> _WHAT IS REQUIRED_
Of the lines below, write out exactly those from the line with "thing at (330, 221): (0.60, 0.01, 1.40);" through the line with "A single rendered", both included, and skip the rest.
┌─ MATERIAL TO PROCESS
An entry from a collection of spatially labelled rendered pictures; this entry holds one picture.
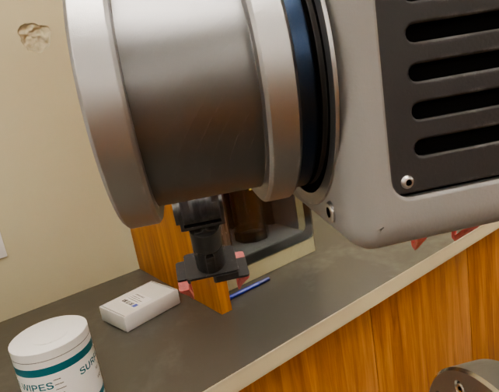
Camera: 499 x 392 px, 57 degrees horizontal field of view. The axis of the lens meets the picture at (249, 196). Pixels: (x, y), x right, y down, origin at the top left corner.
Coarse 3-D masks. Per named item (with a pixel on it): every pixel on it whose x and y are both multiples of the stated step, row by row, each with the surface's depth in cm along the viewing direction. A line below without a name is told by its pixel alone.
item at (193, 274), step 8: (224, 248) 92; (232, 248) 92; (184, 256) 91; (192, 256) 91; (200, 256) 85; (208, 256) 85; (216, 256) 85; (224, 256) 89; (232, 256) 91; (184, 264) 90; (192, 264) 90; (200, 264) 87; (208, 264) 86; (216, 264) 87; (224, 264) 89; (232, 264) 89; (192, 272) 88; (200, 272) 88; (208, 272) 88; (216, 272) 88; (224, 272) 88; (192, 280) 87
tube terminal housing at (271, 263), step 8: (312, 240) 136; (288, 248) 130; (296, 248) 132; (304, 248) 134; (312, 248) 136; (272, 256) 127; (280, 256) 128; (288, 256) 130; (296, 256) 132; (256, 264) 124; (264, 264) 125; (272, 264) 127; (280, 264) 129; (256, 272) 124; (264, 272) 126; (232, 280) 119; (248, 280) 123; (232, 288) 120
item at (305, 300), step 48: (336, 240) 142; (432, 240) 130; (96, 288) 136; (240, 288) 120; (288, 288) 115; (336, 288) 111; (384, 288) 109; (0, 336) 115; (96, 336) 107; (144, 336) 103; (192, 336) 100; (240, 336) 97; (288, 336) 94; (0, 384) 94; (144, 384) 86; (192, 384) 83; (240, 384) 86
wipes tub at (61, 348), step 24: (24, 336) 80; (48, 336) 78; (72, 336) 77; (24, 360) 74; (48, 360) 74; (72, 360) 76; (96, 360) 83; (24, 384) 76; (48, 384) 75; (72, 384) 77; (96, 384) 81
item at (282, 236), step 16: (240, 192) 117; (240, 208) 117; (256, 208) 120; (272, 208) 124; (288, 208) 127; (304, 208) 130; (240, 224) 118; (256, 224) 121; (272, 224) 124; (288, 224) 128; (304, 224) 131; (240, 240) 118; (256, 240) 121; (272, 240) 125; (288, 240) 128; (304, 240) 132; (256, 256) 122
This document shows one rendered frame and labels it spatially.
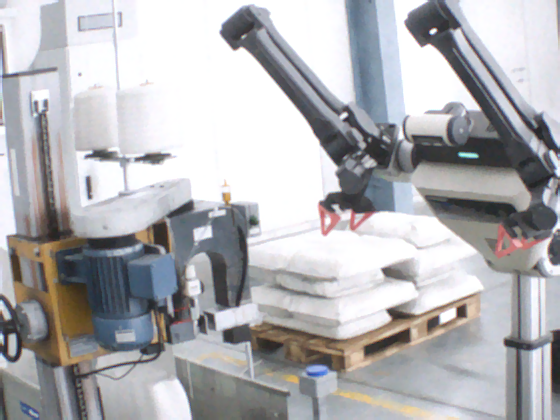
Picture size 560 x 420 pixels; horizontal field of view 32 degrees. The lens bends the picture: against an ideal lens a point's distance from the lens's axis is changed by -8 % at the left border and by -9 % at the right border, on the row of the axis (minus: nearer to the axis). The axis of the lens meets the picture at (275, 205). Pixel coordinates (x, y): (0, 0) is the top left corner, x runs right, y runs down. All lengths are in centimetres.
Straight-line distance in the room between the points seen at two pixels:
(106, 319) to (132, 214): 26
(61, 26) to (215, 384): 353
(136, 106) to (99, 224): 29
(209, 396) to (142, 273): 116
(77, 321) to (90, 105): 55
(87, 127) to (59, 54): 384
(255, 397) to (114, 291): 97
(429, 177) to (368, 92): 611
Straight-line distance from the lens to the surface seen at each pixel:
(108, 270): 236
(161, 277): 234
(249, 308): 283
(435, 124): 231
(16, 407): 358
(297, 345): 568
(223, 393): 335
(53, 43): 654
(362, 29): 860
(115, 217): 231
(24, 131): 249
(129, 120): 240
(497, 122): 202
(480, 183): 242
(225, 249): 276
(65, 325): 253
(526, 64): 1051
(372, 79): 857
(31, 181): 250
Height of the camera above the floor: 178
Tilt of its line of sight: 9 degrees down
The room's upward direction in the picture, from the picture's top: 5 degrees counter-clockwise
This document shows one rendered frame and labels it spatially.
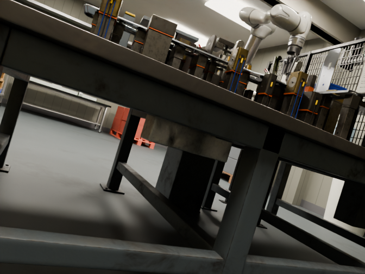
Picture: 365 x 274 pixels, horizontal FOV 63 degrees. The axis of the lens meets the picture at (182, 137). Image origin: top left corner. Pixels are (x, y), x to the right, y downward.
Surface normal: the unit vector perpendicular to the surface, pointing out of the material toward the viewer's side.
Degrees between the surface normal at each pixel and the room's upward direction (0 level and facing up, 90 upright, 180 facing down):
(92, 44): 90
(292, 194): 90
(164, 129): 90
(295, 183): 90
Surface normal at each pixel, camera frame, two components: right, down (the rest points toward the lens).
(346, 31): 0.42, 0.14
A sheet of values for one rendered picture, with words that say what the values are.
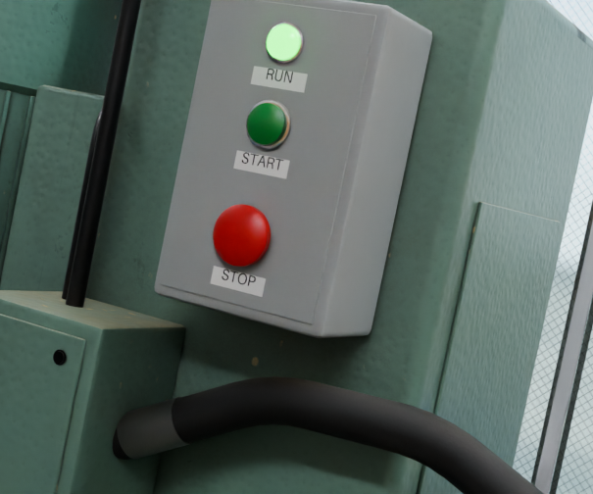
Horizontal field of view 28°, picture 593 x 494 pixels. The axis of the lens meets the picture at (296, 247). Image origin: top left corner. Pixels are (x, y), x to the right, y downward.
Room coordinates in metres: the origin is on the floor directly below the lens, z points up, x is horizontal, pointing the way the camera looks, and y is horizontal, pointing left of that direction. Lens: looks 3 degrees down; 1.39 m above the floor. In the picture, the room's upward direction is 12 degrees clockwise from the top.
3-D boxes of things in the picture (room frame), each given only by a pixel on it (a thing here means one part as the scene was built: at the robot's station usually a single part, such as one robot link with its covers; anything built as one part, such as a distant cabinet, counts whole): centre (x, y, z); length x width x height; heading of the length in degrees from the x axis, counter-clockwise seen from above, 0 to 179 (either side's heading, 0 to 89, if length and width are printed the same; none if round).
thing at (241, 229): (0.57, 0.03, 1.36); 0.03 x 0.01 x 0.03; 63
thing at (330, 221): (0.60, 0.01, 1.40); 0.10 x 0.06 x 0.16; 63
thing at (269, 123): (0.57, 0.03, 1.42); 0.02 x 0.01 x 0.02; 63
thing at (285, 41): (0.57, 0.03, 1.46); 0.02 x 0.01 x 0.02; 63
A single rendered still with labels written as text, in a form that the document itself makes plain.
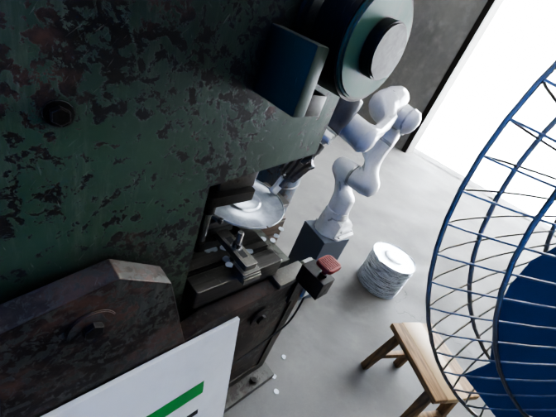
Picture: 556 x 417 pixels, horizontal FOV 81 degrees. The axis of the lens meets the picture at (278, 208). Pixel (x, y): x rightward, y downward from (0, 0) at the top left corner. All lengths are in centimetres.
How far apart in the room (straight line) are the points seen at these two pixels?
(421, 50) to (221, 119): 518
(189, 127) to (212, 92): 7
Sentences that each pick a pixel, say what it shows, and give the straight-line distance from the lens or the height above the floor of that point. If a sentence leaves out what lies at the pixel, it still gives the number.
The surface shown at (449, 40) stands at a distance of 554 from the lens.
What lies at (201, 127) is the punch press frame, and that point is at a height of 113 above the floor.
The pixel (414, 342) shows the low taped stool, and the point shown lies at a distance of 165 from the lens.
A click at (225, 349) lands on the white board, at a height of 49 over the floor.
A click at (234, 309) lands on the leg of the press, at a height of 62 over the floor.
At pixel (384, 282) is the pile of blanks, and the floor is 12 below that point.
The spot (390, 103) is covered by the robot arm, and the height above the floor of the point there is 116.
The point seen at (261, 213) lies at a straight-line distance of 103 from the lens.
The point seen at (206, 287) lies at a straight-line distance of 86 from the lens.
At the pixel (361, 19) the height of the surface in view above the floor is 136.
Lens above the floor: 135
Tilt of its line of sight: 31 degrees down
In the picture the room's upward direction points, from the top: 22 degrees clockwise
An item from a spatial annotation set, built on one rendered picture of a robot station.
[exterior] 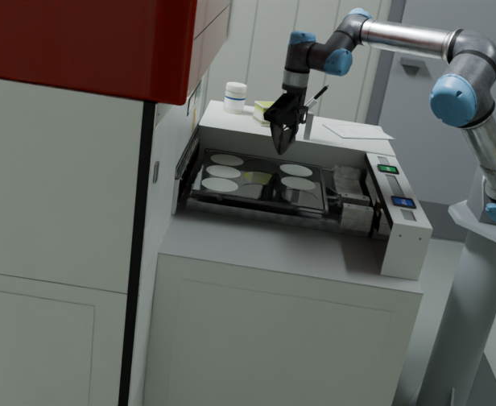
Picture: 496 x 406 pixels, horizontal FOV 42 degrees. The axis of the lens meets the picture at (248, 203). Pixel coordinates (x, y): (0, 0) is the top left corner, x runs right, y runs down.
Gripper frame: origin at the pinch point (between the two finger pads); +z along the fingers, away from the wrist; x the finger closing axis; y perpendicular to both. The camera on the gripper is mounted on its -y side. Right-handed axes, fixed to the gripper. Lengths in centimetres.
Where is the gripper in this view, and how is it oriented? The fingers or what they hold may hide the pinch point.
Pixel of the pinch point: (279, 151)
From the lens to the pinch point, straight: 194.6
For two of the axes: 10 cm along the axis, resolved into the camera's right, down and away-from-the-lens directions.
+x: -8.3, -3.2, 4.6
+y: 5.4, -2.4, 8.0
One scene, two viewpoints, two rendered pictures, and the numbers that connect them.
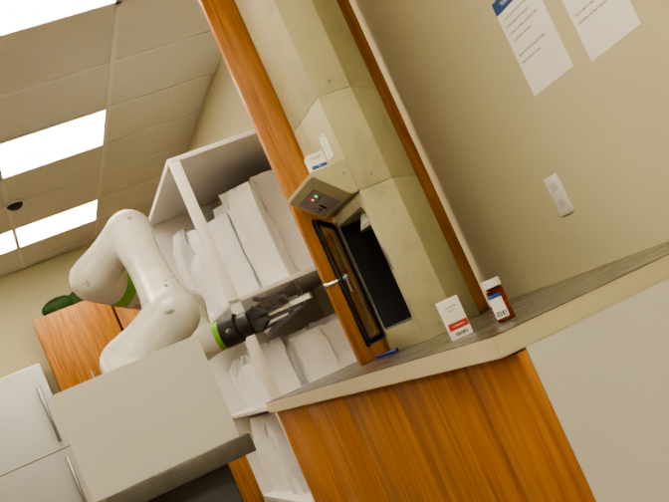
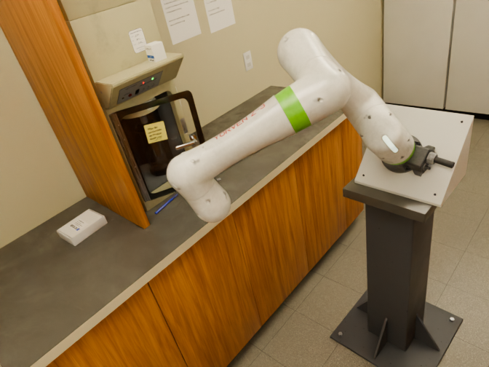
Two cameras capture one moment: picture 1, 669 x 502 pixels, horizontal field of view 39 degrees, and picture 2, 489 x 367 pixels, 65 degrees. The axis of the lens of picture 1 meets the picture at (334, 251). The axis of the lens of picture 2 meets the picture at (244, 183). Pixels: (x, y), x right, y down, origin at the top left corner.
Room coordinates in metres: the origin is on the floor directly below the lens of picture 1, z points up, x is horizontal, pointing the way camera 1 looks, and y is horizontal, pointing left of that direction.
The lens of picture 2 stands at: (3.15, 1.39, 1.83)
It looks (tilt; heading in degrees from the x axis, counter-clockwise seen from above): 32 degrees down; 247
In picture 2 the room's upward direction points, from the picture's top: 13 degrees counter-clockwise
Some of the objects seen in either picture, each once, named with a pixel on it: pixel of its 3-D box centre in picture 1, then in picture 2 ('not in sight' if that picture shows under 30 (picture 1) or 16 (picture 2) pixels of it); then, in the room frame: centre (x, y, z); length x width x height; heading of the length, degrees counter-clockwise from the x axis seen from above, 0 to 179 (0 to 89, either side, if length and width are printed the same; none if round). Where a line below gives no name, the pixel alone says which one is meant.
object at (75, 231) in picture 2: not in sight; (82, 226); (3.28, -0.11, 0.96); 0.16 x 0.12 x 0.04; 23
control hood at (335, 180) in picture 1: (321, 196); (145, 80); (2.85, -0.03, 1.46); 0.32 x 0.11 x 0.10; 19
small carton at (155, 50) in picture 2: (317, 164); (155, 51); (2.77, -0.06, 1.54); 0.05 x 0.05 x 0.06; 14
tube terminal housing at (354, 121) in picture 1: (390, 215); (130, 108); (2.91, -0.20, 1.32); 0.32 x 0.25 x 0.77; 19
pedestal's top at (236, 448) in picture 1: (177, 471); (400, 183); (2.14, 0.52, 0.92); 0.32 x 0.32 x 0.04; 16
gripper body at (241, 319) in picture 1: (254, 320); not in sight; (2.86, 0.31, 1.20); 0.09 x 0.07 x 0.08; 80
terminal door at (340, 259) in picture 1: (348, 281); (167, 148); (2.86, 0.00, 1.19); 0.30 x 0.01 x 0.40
└─
> _YOUR RESPONSE_
thing at (330, 221): (0.60, 0.01, 1.40); 0.10 x 0.06 x 0.16; 63
thing at (269, 123): (0.57, 0.03, 1.42); 0.02 x 0.01 x 0.02; 63
thing at (285, 41): (0.57, 0.03, 1.46); 0.02 x 0.01 x 0.02; 63
A single rendered still with labels written as text, in a form that the document itself makes plain.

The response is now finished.